In the entries below, find the line with "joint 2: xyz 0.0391" and the line with "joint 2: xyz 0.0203"; give again those lines and every line between them, exactly.

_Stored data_
************
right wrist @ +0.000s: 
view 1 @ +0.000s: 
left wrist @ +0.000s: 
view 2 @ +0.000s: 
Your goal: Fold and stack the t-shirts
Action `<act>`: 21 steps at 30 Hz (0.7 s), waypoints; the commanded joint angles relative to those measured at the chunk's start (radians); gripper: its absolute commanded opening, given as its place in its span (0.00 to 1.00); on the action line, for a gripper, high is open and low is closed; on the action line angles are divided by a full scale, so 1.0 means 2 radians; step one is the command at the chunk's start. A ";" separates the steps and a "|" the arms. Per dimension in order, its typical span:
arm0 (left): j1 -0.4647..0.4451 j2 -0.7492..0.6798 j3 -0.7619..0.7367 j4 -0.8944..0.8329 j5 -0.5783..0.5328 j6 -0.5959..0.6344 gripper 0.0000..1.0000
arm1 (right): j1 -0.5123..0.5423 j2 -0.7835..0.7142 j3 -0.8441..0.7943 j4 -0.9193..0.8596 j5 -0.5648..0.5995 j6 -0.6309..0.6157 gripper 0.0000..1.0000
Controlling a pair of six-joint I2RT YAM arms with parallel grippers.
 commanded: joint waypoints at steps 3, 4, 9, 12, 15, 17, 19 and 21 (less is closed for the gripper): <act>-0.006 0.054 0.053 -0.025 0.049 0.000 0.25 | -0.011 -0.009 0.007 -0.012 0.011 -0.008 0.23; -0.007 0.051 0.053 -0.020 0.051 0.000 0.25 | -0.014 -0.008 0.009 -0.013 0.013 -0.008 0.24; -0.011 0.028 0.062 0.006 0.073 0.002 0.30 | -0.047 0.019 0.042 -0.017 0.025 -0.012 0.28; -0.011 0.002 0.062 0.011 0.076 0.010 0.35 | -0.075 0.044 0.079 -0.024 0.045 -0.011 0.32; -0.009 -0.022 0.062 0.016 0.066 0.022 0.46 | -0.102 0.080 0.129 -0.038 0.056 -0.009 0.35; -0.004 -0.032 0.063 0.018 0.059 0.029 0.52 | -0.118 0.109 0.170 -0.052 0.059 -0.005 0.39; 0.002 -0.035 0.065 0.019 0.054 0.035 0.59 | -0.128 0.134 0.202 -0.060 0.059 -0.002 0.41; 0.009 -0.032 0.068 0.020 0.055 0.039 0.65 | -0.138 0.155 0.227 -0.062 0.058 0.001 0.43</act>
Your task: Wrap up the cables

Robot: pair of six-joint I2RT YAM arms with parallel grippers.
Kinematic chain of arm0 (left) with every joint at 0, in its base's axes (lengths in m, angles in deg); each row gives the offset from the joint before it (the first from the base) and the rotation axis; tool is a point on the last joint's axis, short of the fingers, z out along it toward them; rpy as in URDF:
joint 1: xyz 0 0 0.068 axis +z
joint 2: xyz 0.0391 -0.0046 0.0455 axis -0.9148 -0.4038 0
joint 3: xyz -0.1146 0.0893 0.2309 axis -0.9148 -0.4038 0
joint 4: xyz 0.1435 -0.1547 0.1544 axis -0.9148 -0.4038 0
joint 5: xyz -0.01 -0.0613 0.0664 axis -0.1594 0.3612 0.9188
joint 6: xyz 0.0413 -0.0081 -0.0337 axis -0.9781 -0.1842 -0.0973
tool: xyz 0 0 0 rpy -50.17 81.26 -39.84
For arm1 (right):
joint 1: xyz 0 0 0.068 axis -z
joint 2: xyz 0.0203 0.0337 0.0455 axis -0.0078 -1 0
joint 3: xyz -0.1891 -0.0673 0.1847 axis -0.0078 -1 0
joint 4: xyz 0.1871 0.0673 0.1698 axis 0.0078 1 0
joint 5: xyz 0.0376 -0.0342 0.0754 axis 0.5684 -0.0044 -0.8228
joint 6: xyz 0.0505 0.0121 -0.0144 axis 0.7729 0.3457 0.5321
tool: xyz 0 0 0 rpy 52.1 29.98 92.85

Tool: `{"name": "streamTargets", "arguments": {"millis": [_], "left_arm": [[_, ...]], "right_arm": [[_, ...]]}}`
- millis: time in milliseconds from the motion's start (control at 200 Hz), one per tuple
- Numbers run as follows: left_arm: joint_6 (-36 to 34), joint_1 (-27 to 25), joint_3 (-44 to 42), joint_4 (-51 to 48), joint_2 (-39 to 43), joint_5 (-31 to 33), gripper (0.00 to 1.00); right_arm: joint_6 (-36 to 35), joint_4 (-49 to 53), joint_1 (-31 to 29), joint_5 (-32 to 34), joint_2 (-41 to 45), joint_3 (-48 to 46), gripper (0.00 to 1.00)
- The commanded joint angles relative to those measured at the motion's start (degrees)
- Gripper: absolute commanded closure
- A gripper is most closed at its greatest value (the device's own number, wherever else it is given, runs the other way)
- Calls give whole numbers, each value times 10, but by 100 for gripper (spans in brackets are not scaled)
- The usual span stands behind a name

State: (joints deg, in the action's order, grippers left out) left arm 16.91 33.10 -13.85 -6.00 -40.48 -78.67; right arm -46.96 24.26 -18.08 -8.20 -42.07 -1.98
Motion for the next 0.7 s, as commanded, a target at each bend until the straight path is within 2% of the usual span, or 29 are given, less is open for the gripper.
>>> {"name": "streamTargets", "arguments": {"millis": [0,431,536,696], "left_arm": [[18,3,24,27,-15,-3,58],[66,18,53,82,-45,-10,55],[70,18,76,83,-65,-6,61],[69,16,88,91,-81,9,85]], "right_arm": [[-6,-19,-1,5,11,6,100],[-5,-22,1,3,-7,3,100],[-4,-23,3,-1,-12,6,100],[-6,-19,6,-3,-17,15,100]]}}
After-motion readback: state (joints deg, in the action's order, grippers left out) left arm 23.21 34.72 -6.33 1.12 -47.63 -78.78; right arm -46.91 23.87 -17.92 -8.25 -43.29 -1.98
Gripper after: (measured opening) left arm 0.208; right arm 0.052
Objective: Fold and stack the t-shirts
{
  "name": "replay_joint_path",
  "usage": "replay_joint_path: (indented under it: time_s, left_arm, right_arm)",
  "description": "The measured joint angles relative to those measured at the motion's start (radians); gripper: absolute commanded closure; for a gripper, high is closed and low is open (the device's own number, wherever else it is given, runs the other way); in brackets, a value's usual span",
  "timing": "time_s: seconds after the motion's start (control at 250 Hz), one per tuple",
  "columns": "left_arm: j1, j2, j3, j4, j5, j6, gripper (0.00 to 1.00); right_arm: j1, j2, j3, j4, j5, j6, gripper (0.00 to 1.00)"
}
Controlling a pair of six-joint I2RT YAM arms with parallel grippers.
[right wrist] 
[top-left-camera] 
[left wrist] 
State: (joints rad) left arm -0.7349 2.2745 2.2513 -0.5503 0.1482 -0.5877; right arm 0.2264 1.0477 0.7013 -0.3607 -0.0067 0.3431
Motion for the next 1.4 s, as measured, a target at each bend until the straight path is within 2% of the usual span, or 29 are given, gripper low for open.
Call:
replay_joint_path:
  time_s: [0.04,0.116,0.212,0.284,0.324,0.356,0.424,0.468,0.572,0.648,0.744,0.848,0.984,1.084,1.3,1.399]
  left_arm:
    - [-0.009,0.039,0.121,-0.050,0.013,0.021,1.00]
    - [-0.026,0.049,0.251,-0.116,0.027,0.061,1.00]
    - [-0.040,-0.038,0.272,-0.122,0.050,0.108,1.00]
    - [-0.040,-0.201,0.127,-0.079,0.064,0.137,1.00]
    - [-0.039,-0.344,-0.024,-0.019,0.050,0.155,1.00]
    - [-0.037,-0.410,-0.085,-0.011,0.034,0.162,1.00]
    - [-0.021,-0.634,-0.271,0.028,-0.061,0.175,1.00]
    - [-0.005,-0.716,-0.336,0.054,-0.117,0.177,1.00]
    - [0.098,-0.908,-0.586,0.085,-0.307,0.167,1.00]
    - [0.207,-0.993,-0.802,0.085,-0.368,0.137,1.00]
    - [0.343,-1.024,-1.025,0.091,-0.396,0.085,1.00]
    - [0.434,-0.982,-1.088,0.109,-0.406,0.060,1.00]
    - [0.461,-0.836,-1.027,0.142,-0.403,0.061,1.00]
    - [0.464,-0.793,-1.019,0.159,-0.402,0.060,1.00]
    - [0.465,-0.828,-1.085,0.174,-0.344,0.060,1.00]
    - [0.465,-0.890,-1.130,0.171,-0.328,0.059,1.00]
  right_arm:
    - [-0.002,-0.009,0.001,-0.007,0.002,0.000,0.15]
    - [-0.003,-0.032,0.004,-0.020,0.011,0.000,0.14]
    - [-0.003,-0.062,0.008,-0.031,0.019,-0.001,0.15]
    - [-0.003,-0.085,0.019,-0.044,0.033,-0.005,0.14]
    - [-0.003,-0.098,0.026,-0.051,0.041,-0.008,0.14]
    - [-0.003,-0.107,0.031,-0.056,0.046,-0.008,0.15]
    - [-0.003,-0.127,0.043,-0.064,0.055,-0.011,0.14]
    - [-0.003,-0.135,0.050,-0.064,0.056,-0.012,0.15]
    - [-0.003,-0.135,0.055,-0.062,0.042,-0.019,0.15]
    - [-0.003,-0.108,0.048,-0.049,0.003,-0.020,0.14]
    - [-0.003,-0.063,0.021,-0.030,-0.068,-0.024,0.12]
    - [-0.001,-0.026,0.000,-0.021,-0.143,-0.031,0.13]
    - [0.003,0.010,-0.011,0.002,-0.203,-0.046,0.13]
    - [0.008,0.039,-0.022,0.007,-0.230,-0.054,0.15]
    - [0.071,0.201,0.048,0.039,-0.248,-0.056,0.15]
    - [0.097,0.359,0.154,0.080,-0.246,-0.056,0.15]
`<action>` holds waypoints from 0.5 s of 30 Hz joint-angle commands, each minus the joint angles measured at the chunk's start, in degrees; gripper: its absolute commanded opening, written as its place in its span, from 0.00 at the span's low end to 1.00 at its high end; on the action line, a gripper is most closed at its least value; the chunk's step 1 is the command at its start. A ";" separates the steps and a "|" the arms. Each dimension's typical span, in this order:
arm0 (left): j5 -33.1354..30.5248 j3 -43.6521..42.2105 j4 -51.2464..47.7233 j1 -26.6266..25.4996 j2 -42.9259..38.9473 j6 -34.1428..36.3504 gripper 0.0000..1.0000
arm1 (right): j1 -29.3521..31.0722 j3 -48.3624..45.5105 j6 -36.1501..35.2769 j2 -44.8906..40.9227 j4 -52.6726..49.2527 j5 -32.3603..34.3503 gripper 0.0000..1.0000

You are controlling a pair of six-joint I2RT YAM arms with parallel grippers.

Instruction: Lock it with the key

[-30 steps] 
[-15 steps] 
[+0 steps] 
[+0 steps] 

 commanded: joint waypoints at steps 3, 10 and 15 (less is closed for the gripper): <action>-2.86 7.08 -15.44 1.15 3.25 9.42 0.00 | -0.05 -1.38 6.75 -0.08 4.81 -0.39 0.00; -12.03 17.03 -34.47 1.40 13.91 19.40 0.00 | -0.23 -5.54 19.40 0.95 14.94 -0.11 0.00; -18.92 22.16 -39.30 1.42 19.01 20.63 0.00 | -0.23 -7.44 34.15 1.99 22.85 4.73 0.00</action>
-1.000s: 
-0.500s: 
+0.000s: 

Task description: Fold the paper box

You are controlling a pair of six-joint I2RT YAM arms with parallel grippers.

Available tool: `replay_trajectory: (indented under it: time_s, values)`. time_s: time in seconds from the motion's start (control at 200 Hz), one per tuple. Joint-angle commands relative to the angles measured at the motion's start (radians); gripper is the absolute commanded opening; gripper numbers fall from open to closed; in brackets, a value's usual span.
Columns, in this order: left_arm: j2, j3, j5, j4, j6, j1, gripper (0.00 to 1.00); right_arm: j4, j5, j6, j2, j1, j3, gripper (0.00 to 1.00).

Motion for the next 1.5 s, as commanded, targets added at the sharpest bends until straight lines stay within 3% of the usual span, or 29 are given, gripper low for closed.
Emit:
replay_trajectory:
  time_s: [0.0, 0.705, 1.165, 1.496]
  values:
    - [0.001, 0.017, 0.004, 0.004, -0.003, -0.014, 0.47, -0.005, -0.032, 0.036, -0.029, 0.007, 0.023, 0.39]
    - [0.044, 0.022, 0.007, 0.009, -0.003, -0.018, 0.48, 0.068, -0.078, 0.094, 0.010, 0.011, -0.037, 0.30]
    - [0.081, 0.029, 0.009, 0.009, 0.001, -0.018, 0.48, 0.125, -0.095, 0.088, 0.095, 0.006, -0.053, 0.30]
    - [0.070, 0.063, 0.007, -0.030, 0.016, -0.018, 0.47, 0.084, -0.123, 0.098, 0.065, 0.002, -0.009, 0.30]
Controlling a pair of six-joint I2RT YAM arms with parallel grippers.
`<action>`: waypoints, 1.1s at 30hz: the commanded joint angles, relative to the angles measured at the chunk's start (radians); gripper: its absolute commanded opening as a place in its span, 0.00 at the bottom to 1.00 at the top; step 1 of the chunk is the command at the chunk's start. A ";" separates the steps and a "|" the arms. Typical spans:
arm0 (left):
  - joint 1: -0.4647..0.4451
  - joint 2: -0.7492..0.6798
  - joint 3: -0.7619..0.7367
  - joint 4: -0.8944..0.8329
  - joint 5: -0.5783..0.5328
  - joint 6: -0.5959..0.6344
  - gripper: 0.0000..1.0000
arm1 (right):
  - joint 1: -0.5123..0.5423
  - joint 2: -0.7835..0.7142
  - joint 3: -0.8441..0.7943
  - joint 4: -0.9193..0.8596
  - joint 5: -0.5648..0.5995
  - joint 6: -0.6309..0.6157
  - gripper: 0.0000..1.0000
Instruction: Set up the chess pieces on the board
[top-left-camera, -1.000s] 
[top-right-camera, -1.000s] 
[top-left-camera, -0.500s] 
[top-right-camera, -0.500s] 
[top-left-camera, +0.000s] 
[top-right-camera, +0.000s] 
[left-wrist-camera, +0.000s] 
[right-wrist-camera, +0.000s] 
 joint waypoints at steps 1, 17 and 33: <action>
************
_Response to the task_
joint 2: xyz 0.0391 -0.0046 0.0455 axis -0.9148 -0.4038 0
joint 3: xyz -0.1146 0.0893 0.2309 axis -0.9148 -0.4038 0
joint 4: xyz 0.1435 -0.1547 0.1544 axis -0.9148 -0.4038 0
joint 5: xyz -0.01 -0.0613 0.0664 axis -0.1594 0.3612 0.9188
joint 6: xyz 0.0413 -0.0081 -0.0337 axis -0.9781 -0.1842 -0.0973
tool: xyz 0 0 0 rpy -50.17 81.26 -39.84
For arm1 (right):
joint 1: xyz 0 0 0.068 axis -z
joint 2: xyz 0.0203 0.0337 0.0455 axis -0.0078 -1 0

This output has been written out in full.